Uma batida na porta.

Minha cabeça se virou na cama e vi um Lorenzo de cabeça para baixo vindo em minha direção. Levantei-me em um pulo e fui correndo em sua direção para abraçá-lo.

— Oi. – Ele disse ainda me abraçando.

— Oi. – Eu disse e o abracei um pouco mais forte. – Senti sua falta.

— Está tudo bem agora. – Ele me soltou lentamente e foi abraçar Amanda. – Amanda, eu posso falar com Rosa por um momento? – Ele perguntou.

— Sim, claro, eu acho que já está na hora de ir para casa mesmo. Rosa, me ligue depois, ok? – Ela disse, eu apenas assenti, ela se levantou, pegou sua bolsa e foi embora. Após fechar a porta para Amanda me virei para trás e lá estava Lorenzo sentado na beirada da minha cama. Ele estava com os pés no chão, os cotovelos apoiados nas coxas, sendo que uma das mãos estava largada roçando de leve na outra perna e, a outra mão estava apoiando seu queixo. Seus olhos estavam fixos em mim e em todos os movimentos que fiz enquanto retornava até a cama para me sentar ao seu lado.

— Então.. – Ele disse.

— Então? – Falei com certa entonação de dúvida. Mas não sabia ao certo se saiu como uma pergunta ou uma afirmação.

— Rosa, você tem a menor noção do que eu senti nas últimas 24h? – Ele perguntou me olhando fixamente.
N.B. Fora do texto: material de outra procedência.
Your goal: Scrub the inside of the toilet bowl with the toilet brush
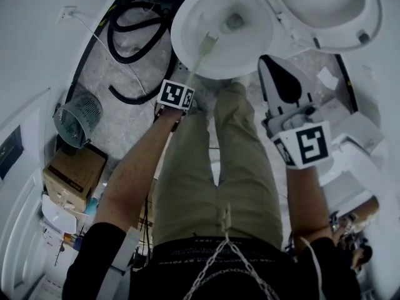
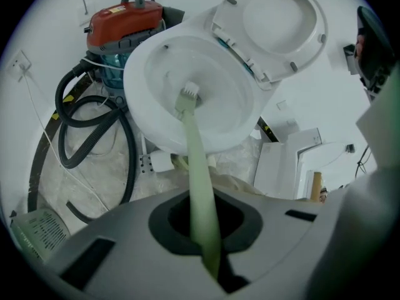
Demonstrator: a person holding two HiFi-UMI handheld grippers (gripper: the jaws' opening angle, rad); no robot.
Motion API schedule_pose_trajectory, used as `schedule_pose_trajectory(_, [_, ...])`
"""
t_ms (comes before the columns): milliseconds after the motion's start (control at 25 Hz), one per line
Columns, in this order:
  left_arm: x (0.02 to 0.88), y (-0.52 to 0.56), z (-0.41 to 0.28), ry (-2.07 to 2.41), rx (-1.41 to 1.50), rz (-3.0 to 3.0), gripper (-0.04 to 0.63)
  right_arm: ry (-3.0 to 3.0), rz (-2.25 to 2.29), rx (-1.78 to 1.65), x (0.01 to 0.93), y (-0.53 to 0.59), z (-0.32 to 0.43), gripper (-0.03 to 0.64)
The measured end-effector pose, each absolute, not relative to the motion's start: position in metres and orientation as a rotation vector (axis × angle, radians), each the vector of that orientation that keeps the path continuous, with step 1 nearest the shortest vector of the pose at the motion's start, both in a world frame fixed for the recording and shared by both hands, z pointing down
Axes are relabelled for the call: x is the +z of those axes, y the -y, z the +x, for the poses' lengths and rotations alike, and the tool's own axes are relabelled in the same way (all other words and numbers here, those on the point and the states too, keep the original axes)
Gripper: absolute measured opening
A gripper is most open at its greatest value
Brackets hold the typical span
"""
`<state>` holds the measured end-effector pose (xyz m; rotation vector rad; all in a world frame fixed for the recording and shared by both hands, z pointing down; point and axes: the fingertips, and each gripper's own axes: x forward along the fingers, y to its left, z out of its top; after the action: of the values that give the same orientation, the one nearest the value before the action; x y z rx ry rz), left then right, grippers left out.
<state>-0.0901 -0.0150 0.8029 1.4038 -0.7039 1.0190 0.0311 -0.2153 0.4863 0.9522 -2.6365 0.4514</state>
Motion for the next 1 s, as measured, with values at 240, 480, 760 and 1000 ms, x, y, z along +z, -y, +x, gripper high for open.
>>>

Eu desviei o olhar e apenas neguei. Ele puxou meu queixo de volta para sua frente, de modo a estar novamente de frente a seus olhos, eles me davam a sensação de calma, tranquilidade, paz. – Rosa, em menos de um dia eu tive a maravilhosa oportunidade de ter o melhor beijo da minha vida e, logo em seguida, pensei que poderia te perder, eu achei que você estivesse em um estado grave ou morta durante 13 minutos e meio, e, acredite, foram os piores 13 minutos e meio da minha existência. Por isso eu defini que não quero mais perder a chance de ter você na minha vida, Rosa, eu te amo, sempre te amei. Sei que você é minha amiga, mas eu passei muitos anos não tentando algo a mais com medo de acabar sem nada, mas agora eu simplesmente não aguento mais. Então, o que me diz? – Ele falou tudo de uma vez e eu fiquei um certo tempo tentando assimilar todas as informações recebidas em tão pouco tempo. Acho que demorei tempo demais, pois ele deve ter entendido que eu estava o negando, se levantou e estava indo em direção à porta. O que aconteceu em seguida eu mesma não entendi.
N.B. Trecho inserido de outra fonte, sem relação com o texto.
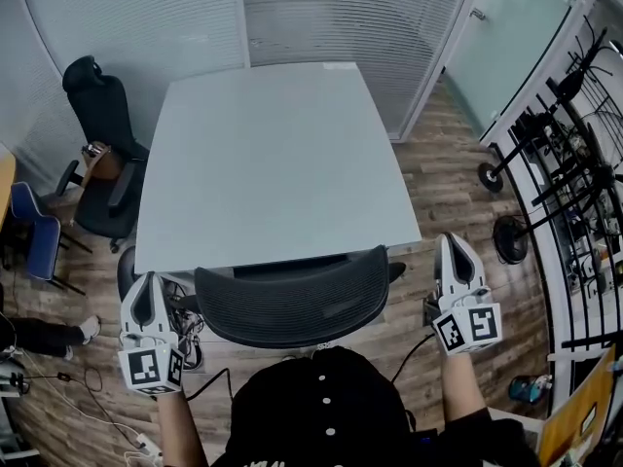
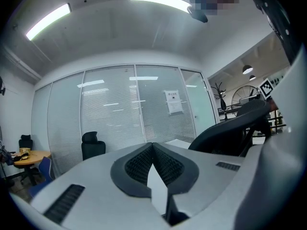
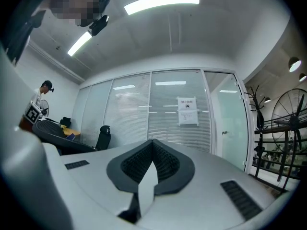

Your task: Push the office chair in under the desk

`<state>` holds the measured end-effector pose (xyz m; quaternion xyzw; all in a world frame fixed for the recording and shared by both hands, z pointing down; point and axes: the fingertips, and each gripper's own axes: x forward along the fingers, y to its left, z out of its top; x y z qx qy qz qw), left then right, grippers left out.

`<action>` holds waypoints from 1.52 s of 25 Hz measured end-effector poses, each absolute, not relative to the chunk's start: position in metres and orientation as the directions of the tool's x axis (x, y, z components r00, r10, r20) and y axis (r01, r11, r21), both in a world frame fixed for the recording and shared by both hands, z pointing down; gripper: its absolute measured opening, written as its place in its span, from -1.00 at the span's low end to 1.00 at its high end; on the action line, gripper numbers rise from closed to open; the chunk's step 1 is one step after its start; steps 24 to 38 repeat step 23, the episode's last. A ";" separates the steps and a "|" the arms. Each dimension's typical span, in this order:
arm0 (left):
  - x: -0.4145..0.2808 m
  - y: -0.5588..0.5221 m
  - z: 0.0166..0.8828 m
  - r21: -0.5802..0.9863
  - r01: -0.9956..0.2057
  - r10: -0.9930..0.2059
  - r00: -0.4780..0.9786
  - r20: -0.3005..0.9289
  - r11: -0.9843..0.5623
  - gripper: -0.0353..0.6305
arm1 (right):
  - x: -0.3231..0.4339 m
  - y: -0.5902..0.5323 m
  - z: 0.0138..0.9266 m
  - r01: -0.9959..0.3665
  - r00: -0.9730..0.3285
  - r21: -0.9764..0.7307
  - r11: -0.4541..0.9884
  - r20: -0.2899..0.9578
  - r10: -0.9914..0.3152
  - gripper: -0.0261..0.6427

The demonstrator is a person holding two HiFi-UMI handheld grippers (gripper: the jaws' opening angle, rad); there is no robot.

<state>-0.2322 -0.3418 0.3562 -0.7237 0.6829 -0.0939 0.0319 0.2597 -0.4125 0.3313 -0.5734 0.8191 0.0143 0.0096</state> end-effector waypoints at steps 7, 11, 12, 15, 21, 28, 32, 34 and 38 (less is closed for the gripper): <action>-0.234 -0.341 0.357 -0.177 -0.982 -0.994 0.046 0.099 -0.063 -0.84 | 0.254 -0.415 0.332 -0.941 -0.340 0.012 0.339 -0.035 -0.940 -0.84; -0.232 -0.342 0.354 -0.187 -0.980 -0.994 0.049 0.094 -0.066 -0.84 | 0.253 -0.415 0.330 -0.939 -0.344 0.004 0.344 -0.038 -0.938 -0.84; -0.231 -0.343 0.354 -0.187 -0.980 -0.995 0.049 0.092 -0.066 -0.84 | 0.254 -0.415 0.330 -0.938 -0.346 0.003 0.346 -0.039 -0.937 -0.84; -0.228 -0.344 0.353 -0.181 -0.981 -0.995 0.048 0.088 -0.064 -0.84 | 0.254 -0.416 0.330 -0.936 -0.352 0.003 0.352 -0.038 -0.935 -0.84; -0.224 -0.344 0.355 -0.178 -0.982 -0.995 0.049 0.085 -0.063 -0.84 | 0.253 -0.416 0.331 -0.933 -0.360 0.010 0.360 -0.035 -0.932 -0.84; -0.222 -0.344 0.353 -0.174 -0.983 -0.995 0.048 0.083 -0.062 -0.84 | 0.253 -0.415 0.330 -0.932 -0.363 0.016 0.363 -0.035 -0.931 -0.84; -0.222 -0.344 0.353 -0.174 -0.983 -0.995 0.048 0.083 -0.062 -0.84 | 0.253 -0.415 0.330 -0.932 -0.363 0.016 0.363 -0.035 -0.931 -0.84; -0.222 -0.344 0.353 -0.174 -0.983 -0.995 0.048 0.083 -0.062 -0.84 | 0.253 -0.415 0.330 -0.932 -0.363 0.016 0.363 -0.035 -0.931 -0.84; -0.222 -0.344 0.353 -0.174 -0.983 -0.995 0.048 0.083 -0.062 -0.84 | 0.253 -0.415 0.330 -0.932 -0.363 0.016 0.363 -0.035 -0.931 -0.84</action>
Em questão de segundos me levantei e puxei Lorenzo, minha boca foi de encontro a dele. Aqueles lábios tão macios, tão molhados, tão perfeitos me fizeram sentir pena de mim mesma por ter beijado tantas outras bocas que não apenas aquela em minha vida. Ele enfiou a mão em meus cabelos e me puxou para mais perto. Em pouco tempo, minha língua estava explorando sua boca e estávamos deitados de novo na cama. Nos beijamos por algum tempo, mas depois apenas ficamos abraçados e, naquele momento, foi que eu percebi o real significado de estar além de salva, também segura.
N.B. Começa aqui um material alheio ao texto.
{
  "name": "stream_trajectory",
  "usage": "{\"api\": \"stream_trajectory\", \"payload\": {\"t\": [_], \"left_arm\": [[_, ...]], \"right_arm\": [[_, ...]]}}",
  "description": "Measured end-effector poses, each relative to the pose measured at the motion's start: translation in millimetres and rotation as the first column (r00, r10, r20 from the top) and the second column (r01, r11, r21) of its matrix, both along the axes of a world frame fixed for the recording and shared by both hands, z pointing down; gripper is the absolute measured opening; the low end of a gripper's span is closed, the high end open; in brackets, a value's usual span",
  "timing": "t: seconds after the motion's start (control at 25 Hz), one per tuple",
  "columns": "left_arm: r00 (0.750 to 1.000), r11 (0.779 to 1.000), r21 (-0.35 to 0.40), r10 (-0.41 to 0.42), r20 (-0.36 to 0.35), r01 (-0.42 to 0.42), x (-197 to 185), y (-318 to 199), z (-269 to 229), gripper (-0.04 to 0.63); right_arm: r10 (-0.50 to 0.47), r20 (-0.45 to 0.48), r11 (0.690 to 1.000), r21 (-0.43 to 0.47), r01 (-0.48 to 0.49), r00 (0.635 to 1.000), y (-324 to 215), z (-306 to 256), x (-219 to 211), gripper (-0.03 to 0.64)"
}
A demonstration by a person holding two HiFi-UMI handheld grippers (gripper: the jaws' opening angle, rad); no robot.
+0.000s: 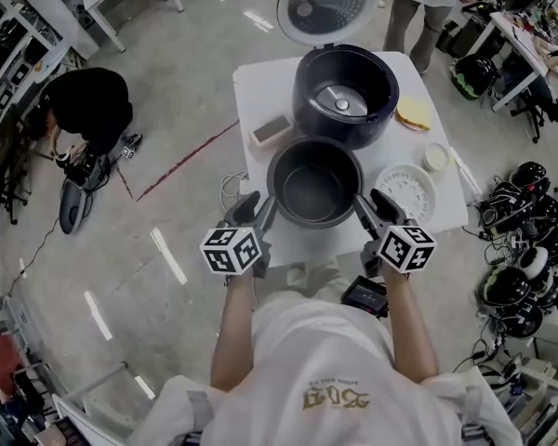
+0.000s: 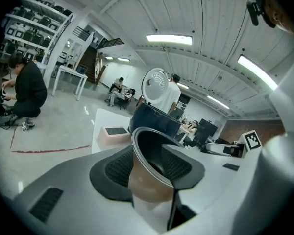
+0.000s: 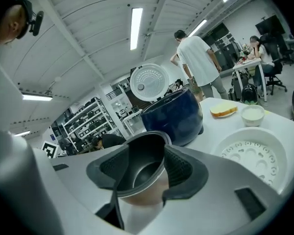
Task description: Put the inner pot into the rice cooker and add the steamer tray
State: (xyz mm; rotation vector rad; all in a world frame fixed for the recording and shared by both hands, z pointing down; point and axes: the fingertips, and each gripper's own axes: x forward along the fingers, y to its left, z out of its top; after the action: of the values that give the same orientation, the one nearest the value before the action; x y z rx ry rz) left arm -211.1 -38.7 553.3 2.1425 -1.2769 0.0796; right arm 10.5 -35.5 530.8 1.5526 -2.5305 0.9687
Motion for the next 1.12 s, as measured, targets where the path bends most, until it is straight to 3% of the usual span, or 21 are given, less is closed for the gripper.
{"api": "stream_trajectory", "payload": {"t": [0.4, 0.72, 0.84, 1.04, 1.12], "left_arm": [[1.000, 0.998, -0.064, -0.018, 0.019, 0.020, -4, -21, 21, 0.193], [1.000, 0.995, -0.099, -0.024, -0.002, 0.023, 4, -34, 33, 0.186], [1.000, 0.994, -0.104, -0.025, -0.016, 0.023, 5, -38, 34, 0.185], [0.999, 0.995, -0.097, -0.026, -0.033, 0.023, 6, -42, 37, 0.184], [0.999, 0.995, -0.094, -0.022, -0.045, 0.018, 9, -44, 38, 0.184]], "right_arm": [[0.015, 0.031, 0.997, -0.075, -0.013, 0.999, -23, 25, 4, 0.218], [0.029, 0.115, 0.990, -0.141, -0.012, 0.993, -38, 45, 9, 0.206], [0.030, 0.174, 0.986, -0.167, -0.001, 0.984, -45, 47, 5, 0.181], [0.076, 0.192, 0.981, -0.189, -0.039, 0.978, -51, 55, 5, 0.081], [0.091, 0.206, 0.981, -0.189, -0.052, 0.974, -53, 56, 5, 0.078]]}}
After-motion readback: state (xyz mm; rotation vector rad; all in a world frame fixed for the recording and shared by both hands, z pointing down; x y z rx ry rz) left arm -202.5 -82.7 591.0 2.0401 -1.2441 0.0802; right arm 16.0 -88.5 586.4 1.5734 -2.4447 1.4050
Adormeci em seus braços e acordei horas depois com minha mãe nos chamando para jantar. Meus pais estavam felizes que eu, mesmo em tão pouco tempo, já estivesse tão melhor. Não me lembro a última vez que havia gostado de jantar com eles, Lorenzo estava lá e a conversa fluía normalmente. Após o jantar ele foi para sua casa, me deu um beijo demorado na testa, outro rápido na bochecha e disse que ia me ligar amanhã de manhã. Fiquei o observando andar na rua até desaparecer ao longe quando virou a esquina.

Passei alguns minutos em pé sozinha no meu quarto tentando absorver tudo o que estava acontecendo e apenas sorri. Liguei o computador e vi que havia uma chamada em grupo para mim, atendi e me deparei com aqueles três rostos tão similares e tão estranhos ao mesmo tempo e, pela segunda vez em pouco tempo, sorri.